Nous en parallèle. Comme sur un territoire à conjurer. Le prochain
souffle à prendre. C'est là que s'arrête le fleuve. Pour grandir
à l'insu. Nous baignons dans le jour, deux nixes intriguées par
la terre ferme. Nous attendons, sans l'avouer. Peu importe quand,
avec qui, à quel rythme, l'amour doit baigner dans sa propre conviction.
Les sirères toujours prient, quoiqu'on l'ignore. Depuis l'intérieur
sensible de mes paumes, je fais le tour du passé revenu chez Néréis,
qui elle est maintenant. Ces bras, cette tête : Hélène aussi. À
côté de qui est moi... Le haut du corps qui émerge toujours. Notre
part la plus reconnaissable, nulle autre. Nous avons des mètres
de peau ouverte comme l'océan envelopperait, borderait, à nous épargner
le temps. La divinité n'est qu'un mouvement d'organes qui s'interrogent
dans l'obscurité. Les sirènes ouvrent l'espace et l'enclosent...
Elle tient ma tête contre son cou, nos visages sont encore tournés
vers le soleil et la ville. Dans une espèce de musique en douce
marée de sang paisible. Baignons... Le chant s'appelle vivire, et
le parcours a ses récifs. Mais toutes les séductions nous précisent.
Dans l'air de cette île humide, des vagues vont de nous à d'autres,
puis des autres à nous. Sommeil. Une plénitude attend. Vous viendrez.
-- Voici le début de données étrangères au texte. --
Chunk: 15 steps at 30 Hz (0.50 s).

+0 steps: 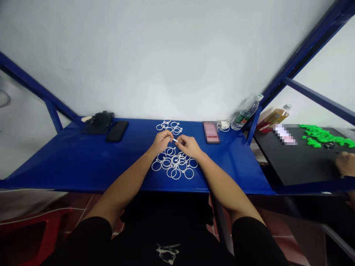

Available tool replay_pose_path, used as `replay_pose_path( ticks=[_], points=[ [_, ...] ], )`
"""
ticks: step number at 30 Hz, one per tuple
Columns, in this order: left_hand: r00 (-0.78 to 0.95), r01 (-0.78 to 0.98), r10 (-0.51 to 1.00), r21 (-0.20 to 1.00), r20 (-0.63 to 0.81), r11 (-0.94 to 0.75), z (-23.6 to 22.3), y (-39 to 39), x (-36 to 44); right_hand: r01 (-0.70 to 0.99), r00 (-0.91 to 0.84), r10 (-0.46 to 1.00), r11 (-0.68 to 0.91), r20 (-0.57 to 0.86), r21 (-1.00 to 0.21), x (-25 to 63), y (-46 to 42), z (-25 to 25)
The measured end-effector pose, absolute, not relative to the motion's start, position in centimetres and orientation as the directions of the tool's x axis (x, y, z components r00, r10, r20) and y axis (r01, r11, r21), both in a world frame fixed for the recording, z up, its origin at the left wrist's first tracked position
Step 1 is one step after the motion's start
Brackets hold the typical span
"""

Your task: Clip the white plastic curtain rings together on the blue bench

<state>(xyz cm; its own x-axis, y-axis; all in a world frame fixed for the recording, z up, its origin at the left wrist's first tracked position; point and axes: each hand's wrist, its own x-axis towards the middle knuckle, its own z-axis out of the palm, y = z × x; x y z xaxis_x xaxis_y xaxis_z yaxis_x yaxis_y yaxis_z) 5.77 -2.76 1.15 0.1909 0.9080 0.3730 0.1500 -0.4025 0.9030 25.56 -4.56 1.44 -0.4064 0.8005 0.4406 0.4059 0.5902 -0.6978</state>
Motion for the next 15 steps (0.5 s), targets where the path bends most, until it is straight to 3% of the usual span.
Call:
replay_pose_path(
  ticks=[4,7,11,15],
  points=[
    [0.162,0.254,0.929,0.896,0.333,-0.365,1.1,-2.4,5.2,0.481,-0.343,0.824,0.567,0.451,-0.669,26.3,-3.8,1.1],
    [0.163,0.383,0.924,0.841,0.345,-0.381,1.4,-2.0,3.9,0.645,-0.338,0.834,0.543,0.436,-0.538,27.0,-3.3,1.2],
    [0.366,0.489,0.906,0.785,0.212,-0.381,1.9,-2.1,2.3,0.806,-0.378,0.878,0.469,0.294,-0.361,27.4,-3.0,1.4],
    [0.540,0.598,0.839,0.674,0.060,-0.433,1.9,-2.6,2.2,0.852,-0.388,0.902,0.430,0.190,-0.299,27.0,-3.0,1.5]
  ],
)
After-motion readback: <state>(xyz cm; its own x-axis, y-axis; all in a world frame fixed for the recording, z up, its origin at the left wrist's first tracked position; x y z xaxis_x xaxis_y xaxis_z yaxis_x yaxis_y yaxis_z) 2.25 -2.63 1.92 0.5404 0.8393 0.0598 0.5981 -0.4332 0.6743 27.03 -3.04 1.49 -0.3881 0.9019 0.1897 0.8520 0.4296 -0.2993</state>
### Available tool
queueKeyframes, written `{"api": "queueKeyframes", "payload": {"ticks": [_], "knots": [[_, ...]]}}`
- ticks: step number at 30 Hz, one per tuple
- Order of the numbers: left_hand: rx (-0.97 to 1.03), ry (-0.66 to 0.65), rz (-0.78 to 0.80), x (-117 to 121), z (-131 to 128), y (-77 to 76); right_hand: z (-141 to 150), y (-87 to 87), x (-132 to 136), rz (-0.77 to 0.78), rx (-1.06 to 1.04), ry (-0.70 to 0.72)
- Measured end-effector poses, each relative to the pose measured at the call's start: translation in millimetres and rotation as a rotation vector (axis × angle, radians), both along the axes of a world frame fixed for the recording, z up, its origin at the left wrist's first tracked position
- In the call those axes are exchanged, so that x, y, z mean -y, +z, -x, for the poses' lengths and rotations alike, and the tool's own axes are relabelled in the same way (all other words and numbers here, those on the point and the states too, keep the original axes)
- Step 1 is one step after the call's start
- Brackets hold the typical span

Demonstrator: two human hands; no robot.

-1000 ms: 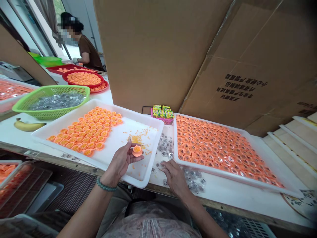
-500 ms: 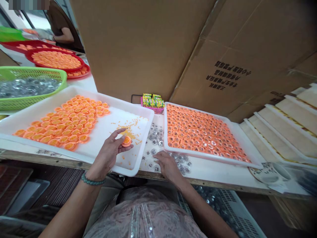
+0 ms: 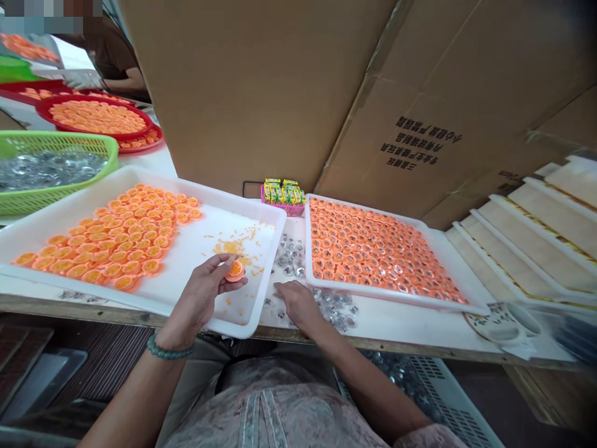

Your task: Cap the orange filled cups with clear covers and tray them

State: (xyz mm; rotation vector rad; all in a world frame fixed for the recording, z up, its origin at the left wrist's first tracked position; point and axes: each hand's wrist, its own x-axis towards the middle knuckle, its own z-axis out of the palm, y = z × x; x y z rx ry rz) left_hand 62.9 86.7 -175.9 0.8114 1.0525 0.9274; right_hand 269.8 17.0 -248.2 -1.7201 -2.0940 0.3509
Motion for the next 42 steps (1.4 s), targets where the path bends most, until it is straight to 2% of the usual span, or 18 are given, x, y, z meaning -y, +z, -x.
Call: {"api": "queueKeyframes", "payload": {"ticks": [2, 4, 6, 9, 12, 18, 24, 31, 38, 42], "knots": [[-0.005, -0.003, 0.010, 0, 0, 0.0, -2, 5.0, 1, 0.006, -0.309, -0.166], [-0.009, -0.003, 0.005, 0, 0, -0.7, -2, 15.9, 1, 0.042, -0.654, -0.267], [-0.014, -0.004, 0.002, 1, 0, -1.2, 1, 30.6, -1, 0.104, -0.931, -0.281], [-0.015, -0.014, 0.000, 2, -1, -0.2, 8, 51.9, -4, 0.184, -1.129, -0.225], [0.001, -0.020, -0.012, 2, -2, 2.1, 15, 63.2, -9, 0.169, -1.149, -0.181], [0.045, -0.021, -0.008, 3, -1, 2.3, 27, 66.0, -20, 0.098, -1.135, -0.175], [0.162, -0.081, -0.003, 3, 1, 0.6, 37, 76.8, -40, 0.136, -1.061, -0.122], [0.143, -0.105, -0.010, 3, -1, 6.6, 53, 79.0, -61, 0.252, -1.062, -0.056], [0.088, -0.101, -0.064, 4, -3, 1.9, 62, 83.1, -65, 0.214, -0.985, -0.108], [0.086, -0.079, -0.061, 5, -3, -0.3, 67, 82.5, -61, 0.138, -0.942, -0.129]]}}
Vous viendrez, Bruno, Hugues, Jacques et Dat, Raphaëlle ou Marie
ou Puce, puis vous aimerez oublier vos noms. Sur le miroir de l'eau.
Dans le courant d'une candeur. Vert tendre. Vous dépouiller du trop
tangible. Entendez le chant vous perdre. Pour vous retrouver ailleurs
et autrement. »
Andrée Laurier, Mer
intérieure, roman, XYZ,
2000. Voici
ce qu'on en a pensé...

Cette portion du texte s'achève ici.